In the online information industry, companies have “big data” involving many petabytes of information. New information comes in at such volume and speed that it would be difficult for humans to comprehend it all. In this environment, the “data scientists” (quantitative analysts with high levels of data management and programming skills) working in such organizations are often located in product development organizations.15 Their goal is to develop product prototypes and new product features, not reports or presentations.

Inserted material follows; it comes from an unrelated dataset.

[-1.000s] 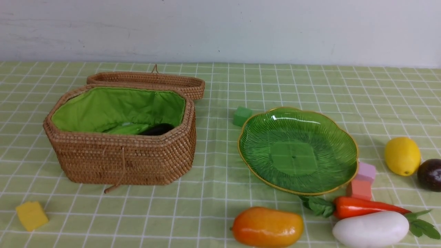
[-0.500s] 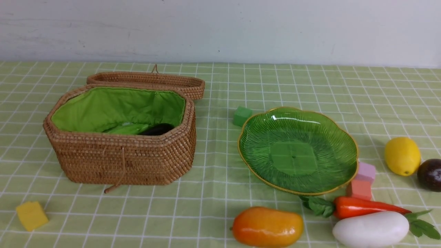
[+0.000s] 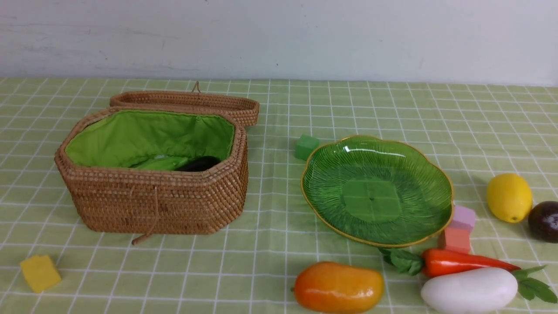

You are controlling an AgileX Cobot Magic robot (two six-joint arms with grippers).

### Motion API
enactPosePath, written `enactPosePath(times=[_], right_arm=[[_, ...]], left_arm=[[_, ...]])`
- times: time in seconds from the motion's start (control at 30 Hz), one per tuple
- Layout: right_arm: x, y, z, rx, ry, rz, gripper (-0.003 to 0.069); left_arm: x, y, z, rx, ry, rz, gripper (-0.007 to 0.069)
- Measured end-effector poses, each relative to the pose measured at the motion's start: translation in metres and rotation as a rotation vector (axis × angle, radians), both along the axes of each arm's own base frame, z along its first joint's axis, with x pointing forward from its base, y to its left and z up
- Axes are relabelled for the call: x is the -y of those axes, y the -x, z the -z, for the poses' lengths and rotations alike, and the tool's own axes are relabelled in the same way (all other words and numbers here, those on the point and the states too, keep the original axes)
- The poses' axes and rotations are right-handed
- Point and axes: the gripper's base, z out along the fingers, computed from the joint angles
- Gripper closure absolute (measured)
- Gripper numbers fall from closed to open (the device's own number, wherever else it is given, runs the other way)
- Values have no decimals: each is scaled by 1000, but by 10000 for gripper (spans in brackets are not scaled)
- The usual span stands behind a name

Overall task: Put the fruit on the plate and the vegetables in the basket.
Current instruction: Take a daikon with your right arm and place it on the basket on the left.

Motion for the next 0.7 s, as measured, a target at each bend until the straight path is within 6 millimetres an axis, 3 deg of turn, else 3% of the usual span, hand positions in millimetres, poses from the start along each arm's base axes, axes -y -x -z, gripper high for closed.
enactPosePath(times=[0.17,0.37,0.5,0.57,0.7], right_arm=[[-6,-3,-29,329,-13,-61,419],[-13,10,-67,771,-22,-154,419],[-13,17,-78,910,-173,-190,419],[-12,23,-97,968,-284,-209,419],[-11,42,-152,1040,-252,-199,419]], left_arm=[[0,0,0,0,0,0,596],[0,0,0,0,0,0,592],[0,0,0,0,0,0,586],[0,0,0,0,0,0,585],[0,0,0,1,0,0,585]])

For example, the Data Science group at business networking site LinkedIn is a part of the product organization and has developed a variety of new product features and functions based on the relationships between social networks and jobs. They include People You May Know, Talent Match, Jobs You May Be Interested In, InMaps visual network displays, and Groups You Might Like. Some of these features (particularly People You May Know) have had a dramatic effect on the growth and persistence of the LinkedIn customer base.
Whether your goal is to change the approach that a decision maker uses or actually improve a product or process, communications are critical to your success. From the beginning of the analysis process, an analyst should be thinking deeply about how the results will be communicated. Leading analytical communicators don’t even wait until the end of the analysis but rather use the entire process as a vehicle to communicate with stakeholders.